“You haven’t been around.”
My teeth grind together. That feels like the damned refrain this week. I’m running a billion-dollar business. I can’t be everywhere at once.
“I’m here now,” I mutter as the car pulls up outside the hotel. I leap out without waiting for my driver to hold the door.
In the lobby, I tell the concierge, “My brother. Sebastian King.”
His eyes widen with fear, and he names the room number. He doesn’t want to piss me off.
I jab the button in the elevator, and when the doors open, I stalk down the hallway and bang on the door. Silence greets me.
They’re probably out.
Images of them strolling the boardwalks, eating ice cream, and other such nonsense fill my brain.
Or they’re inside and the reason they’re not answering is that they’re otherwise occupied.
I pound on the door again, hard enough it rattles in the frame.
At last, footsteps sound on the other side.
The hairs lift on my neck, and I brace myself for a fight. I’m expecting to see Raegan, but when the door cracks, it’s not her.
“Hawhoh, brozuh.” Sebastian peers out from the gap in the frame, his mouth full of something, the chain lock still engaged.
“Where is she?” I demand.
“Who?”
I slam a hand against the door, and he jumps.
“Calm down, man.”
“Sebastian, if you don’t open this door…”
His gaze runs down my form. “You’re wrinkled, Harry. You blow in on a tornado?”
I reach through the gap and grab his shirt. “Open. The damn. Door.”
Eyes widening, he reaches for the chain and slides it open.
I push the door in and step inside before he can think of getting me back out. My brother looks completely at ease, including the amusement in his expression. He’s wearing a T-shirt and boxers, eating…
“What is that?”
“Cinnamon Toast Crunch. Raegan brought it for me from America.” The sound of her name on his lips reminds me why I’m here, why my blood pressure feels dangerously high, before he grabs another bite. “This is good, Harry. They’ve been holding out on us.”
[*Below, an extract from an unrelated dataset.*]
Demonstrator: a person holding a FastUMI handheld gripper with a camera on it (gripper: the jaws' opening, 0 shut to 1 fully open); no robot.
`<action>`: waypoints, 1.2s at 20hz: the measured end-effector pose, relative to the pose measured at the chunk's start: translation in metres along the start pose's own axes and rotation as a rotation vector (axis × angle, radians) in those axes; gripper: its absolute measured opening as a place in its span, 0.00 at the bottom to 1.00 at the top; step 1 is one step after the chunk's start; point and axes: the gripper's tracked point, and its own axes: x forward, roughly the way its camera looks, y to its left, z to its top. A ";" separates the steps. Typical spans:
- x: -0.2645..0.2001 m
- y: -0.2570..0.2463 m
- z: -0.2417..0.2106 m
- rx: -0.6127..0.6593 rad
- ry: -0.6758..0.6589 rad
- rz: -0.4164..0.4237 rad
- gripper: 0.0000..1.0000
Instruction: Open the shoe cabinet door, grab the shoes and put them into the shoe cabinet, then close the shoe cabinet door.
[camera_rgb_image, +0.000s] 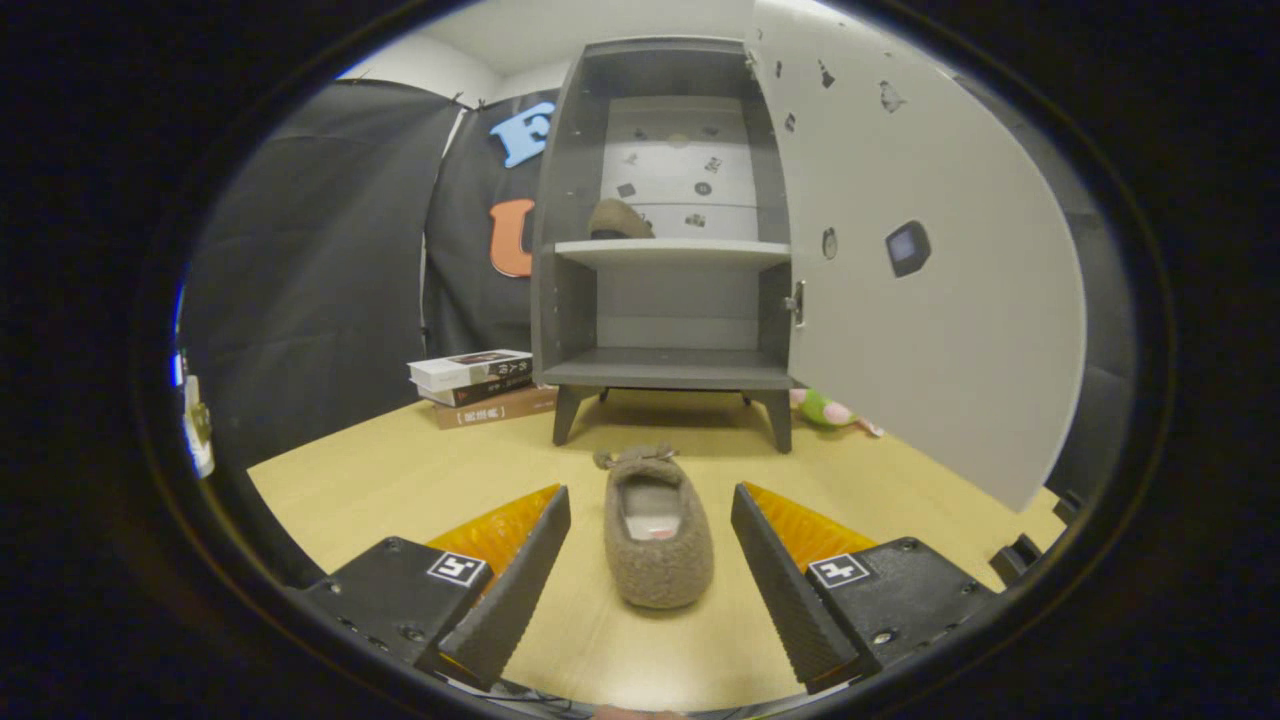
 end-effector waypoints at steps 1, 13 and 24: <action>0.011 0.002 -0.001 -0.004 0.005 -0.001 1.00; 0.095 0.024 -0.059 -0.074 0.314 0.039 0.50; 0.065 0.017 -0.044 -0.090 0.190 0.066 0.14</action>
I hit him, hard enough the blow or the surprise sends him to the carpet.
The bowl falls from his hands, and cereal flies everywhere—his face, the carpet, the foyer.
“Jesus,” he gasps, rubbing his jaw. “Did you have to do that? Waste a perfectly good bowl of the stuff? This was almost the last?—“
“What’s going on?”
We both freeze as Raegan emerges from the hall in the suite. She’s wrapped in a white towel, her hair dark and dripping around her shoulders.
When she spots me, her mouth falls open. She’s obviously stunned to see me, emotions chasing one another across her face. Disbelief. Anger.